MATERIAL FOR THIS TASK:
++++++

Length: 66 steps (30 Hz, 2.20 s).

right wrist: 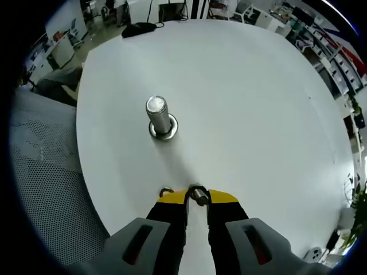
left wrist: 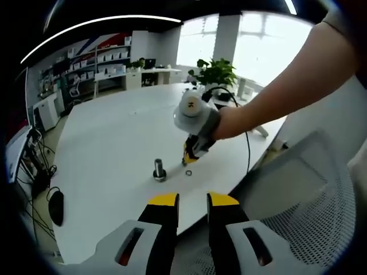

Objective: Place the washer onto the threaded stud by aligning its center hole with the stud, sliding it down to the base, and recovering from edge contact or off-axis alignment until the washer reaches the visible bottom stop.

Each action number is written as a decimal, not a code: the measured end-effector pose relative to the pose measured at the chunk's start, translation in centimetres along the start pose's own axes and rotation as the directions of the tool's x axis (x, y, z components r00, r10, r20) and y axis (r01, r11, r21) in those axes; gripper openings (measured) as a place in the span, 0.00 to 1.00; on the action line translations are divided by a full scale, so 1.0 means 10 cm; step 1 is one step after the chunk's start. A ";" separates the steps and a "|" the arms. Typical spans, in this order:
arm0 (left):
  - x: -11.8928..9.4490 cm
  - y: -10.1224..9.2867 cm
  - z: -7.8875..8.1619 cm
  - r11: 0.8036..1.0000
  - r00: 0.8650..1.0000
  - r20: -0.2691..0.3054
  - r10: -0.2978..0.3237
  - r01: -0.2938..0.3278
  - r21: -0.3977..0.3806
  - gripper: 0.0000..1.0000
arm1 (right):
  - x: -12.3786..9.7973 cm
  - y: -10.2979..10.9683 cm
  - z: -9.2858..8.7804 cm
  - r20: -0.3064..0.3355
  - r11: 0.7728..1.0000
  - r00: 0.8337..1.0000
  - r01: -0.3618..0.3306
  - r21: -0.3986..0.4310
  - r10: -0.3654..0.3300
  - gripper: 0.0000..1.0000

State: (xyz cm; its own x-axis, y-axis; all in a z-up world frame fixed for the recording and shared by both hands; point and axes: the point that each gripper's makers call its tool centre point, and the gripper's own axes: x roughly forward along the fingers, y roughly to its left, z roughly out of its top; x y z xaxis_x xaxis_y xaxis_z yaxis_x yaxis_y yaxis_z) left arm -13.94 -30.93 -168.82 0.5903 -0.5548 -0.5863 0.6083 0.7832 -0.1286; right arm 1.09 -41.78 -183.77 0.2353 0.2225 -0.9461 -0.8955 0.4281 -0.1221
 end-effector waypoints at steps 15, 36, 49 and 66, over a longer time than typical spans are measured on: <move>0.00 0.00 0.01 1.000 1.000 0.006 0.000 0.000 0.001 0.17 | 0.05 -0.01 -0.05 -0.012 0.997 1.000 -0.023 0.073 0.024 0.15; 0.01 -0.04 0.01 1.000 1.000 0.001 -0.022 0.022 -0.011 0.18 | -0.15 0.14 -0.30 0.014 0.968 1.000 0.003 0.249 -0.007 0.23; 0.02 -0.04 0.00 0.999 1.000 -0.001 -0.025 0.025 -0.031 0.20 | -0.15 0.35 -0.42 -0.006 0.968 1.000 -0.008 0.250 0.010 0.25; 0.01 0.00 0.02 1.000 1.000 0.008 -0.012 0.013 -0.022 0.18 | -0.10 0.44 -0.36 0.002 0.971 1.000 -0.015 0.238 0.014 0.28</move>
State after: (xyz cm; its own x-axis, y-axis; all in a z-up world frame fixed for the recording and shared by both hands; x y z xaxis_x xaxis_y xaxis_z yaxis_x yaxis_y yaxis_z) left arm -13.77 -31.11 -168.70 0.5867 -0.5666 -0.5785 0.6037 0.7822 -0.1538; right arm -4.45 -43.32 -184.40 0.2232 0.2307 -0.9471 -0.7832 0.6208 -0.0334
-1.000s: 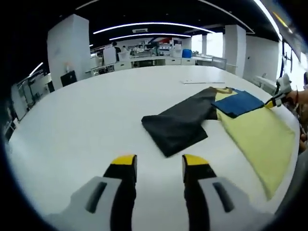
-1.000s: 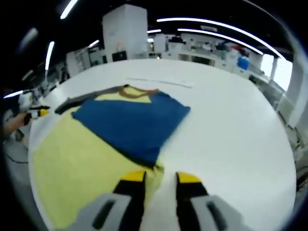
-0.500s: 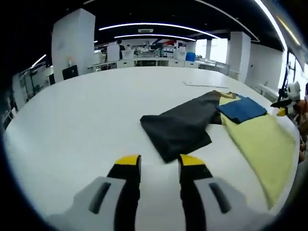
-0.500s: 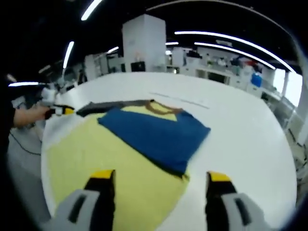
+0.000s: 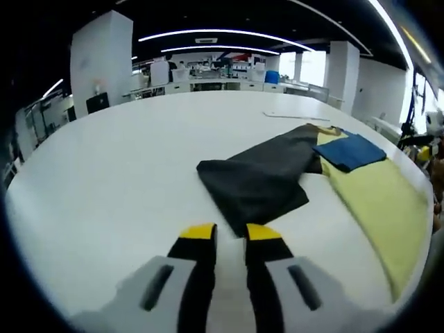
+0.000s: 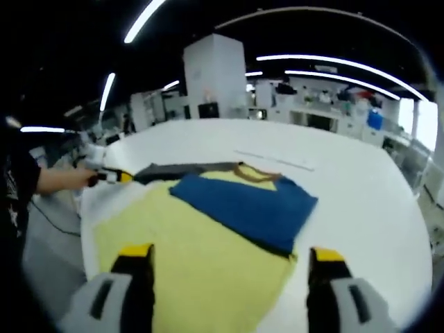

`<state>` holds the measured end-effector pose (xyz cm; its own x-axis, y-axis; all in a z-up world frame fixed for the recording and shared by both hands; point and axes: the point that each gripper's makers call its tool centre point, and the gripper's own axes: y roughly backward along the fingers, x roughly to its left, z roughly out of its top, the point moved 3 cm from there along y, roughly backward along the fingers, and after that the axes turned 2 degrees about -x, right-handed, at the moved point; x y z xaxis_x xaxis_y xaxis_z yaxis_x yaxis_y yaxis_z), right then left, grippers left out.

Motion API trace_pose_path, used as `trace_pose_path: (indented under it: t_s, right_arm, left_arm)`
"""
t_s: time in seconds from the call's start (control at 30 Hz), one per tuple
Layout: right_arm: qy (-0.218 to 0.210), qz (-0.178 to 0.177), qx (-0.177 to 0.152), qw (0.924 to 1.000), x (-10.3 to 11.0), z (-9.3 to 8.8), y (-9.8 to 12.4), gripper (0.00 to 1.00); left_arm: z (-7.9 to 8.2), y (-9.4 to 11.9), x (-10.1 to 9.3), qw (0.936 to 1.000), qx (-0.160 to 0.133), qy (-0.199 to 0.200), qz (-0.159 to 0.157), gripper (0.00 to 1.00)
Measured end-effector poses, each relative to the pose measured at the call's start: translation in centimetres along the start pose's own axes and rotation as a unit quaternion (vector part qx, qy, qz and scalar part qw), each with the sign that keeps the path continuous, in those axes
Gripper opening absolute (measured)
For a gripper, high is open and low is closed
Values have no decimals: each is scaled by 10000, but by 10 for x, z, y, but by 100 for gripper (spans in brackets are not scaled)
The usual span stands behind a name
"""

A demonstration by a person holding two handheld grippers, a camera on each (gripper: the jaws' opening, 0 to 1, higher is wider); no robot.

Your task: Fold the garment on the visible template until the final outline fits inside the template.

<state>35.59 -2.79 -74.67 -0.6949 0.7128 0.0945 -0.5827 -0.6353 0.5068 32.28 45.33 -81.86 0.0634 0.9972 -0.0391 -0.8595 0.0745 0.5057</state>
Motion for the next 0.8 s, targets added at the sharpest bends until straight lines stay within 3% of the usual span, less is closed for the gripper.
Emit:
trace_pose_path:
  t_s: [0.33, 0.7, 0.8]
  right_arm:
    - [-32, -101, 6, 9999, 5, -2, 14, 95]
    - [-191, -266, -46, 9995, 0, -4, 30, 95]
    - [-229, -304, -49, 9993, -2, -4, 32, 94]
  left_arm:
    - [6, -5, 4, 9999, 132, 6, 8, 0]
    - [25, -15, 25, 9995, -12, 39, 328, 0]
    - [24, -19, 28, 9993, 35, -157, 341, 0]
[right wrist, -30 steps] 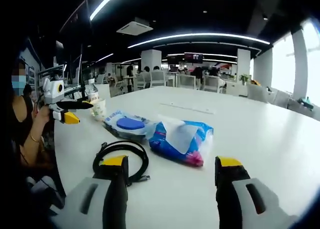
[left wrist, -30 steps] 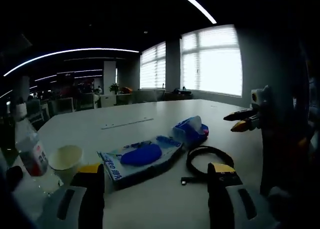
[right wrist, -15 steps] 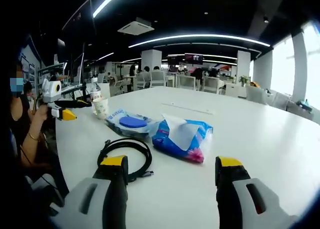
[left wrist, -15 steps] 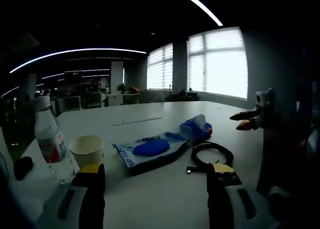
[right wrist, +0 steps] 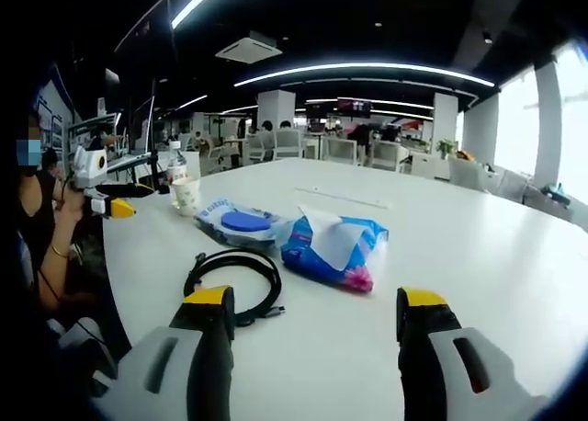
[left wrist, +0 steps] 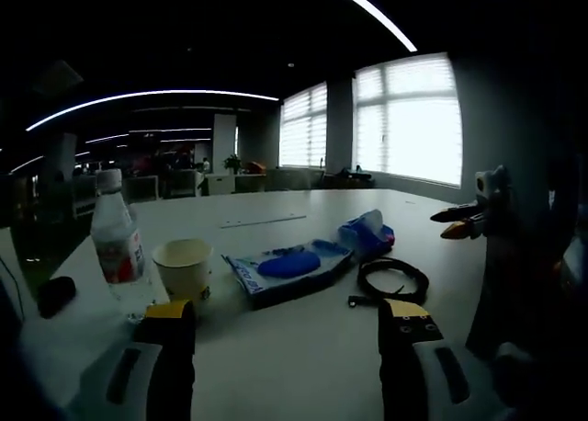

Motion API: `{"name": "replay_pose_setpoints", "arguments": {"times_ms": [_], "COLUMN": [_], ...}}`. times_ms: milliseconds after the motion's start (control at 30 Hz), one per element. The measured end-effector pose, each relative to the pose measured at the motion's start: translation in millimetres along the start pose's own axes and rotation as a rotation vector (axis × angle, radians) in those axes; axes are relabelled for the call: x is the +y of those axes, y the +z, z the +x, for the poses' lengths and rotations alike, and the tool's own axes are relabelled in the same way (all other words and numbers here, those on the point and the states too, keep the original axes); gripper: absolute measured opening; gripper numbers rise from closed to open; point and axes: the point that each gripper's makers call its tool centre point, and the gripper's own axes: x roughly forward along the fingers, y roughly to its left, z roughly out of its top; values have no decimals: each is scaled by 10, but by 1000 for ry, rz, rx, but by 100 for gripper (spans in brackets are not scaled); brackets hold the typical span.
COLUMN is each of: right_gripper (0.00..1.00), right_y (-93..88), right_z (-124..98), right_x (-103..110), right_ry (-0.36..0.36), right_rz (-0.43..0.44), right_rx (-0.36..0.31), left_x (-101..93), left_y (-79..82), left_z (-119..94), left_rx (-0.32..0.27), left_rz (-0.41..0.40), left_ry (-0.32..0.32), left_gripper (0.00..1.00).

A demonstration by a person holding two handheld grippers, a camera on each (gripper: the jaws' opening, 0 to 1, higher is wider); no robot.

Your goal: Arrange the tabletop items into an orderly group along one side of the table until the central work area is clear of visible clutter.

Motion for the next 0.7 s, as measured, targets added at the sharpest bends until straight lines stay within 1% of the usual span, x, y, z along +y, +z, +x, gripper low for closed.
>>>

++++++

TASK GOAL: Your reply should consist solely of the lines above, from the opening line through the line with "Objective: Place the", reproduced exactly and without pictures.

ANSWER TO THIS PROBLEM:
Length: 66 steps (30 Hz, 2.20 s).

right wrist: 
left wrist: 

Objective: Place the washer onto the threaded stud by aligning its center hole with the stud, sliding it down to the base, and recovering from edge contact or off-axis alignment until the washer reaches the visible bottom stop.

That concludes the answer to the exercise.